The monk parakeet has been reported to be socially and genetically monogamous [4–6]. However, breeding attempts including trios have been reported occasionally [5, 7]. In recent years, a study on population genetics has provided valuable information on the breeding behaviour of the monk parakeet. Gonçalves da Silva et al.[6] found strong evidence for sexual monogamy from patterns of relatedness within sites in native monk parakeet populations of Argentina (60 individuals) and invasive populations of the United States (195 individuals). Secondly, the authors found no definite cases of extra-pair paternity in either population.

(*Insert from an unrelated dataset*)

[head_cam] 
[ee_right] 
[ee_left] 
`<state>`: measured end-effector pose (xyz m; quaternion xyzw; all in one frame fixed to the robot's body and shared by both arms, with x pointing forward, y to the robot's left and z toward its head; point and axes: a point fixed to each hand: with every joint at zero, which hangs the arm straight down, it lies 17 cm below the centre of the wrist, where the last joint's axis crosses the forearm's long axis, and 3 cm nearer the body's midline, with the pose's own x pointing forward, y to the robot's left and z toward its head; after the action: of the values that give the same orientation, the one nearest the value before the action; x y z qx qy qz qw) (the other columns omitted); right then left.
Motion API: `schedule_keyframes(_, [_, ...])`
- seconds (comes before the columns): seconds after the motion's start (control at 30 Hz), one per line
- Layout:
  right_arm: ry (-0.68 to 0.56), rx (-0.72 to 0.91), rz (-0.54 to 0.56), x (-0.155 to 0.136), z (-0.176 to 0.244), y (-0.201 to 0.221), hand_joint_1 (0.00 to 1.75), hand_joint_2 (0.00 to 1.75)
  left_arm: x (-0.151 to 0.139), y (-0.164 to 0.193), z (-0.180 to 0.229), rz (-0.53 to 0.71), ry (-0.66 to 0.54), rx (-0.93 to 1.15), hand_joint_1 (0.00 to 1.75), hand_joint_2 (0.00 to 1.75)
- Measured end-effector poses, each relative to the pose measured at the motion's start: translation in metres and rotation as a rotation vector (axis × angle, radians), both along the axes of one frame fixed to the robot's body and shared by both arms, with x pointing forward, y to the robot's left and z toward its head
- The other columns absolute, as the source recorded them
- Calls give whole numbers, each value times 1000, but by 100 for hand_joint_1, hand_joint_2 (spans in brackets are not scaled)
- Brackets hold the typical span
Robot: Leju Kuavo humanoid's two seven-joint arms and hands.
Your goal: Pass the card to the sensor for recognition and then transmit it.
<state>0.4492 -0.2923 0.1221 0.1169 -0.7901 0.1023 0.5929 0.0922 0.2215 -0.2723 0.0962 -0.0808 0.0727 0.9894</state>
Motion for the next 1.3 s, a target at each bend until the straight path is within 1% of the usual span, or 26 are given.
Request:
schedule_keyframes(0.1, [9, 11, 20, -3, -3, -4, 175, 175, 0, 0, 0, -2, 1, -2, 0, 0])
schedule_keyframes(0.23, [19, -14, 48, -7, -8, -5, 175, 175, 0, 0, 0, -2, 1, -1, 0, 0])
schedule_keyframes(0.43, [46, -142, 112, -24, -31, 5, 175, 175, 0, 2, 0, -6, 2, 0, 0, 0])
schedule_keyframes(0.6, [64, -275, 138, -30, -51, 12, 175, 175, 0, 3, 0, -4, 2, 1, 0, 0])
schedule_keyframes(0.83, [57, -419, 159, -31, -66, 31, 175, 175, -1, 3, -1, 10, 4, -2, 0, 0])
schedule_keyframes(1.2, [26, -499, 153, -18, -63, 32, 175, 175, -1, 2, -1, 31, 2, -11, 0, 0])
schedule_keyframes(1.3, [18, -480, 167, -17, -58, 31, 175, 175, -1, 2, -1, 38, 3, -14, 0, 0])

However, Gonçalves da Silva et al.[6] also found that mean relatedness of both adult females and males to juveniles in Argentina was significantly lower than the expected genetic relatedness value (0.5) for monogamy. In addition, they also found one potential instance of extra-pair paternity in Argentina, which was disregarded due to limited information available at the moment of conducting their research. Accordingly, and in view of the low relatedness value found in Argentina, Gonçalves da Silva et al.[6] suggested a wider geographical sampling to ascertain the biological significance of the observed difference between Argentina and USA populations.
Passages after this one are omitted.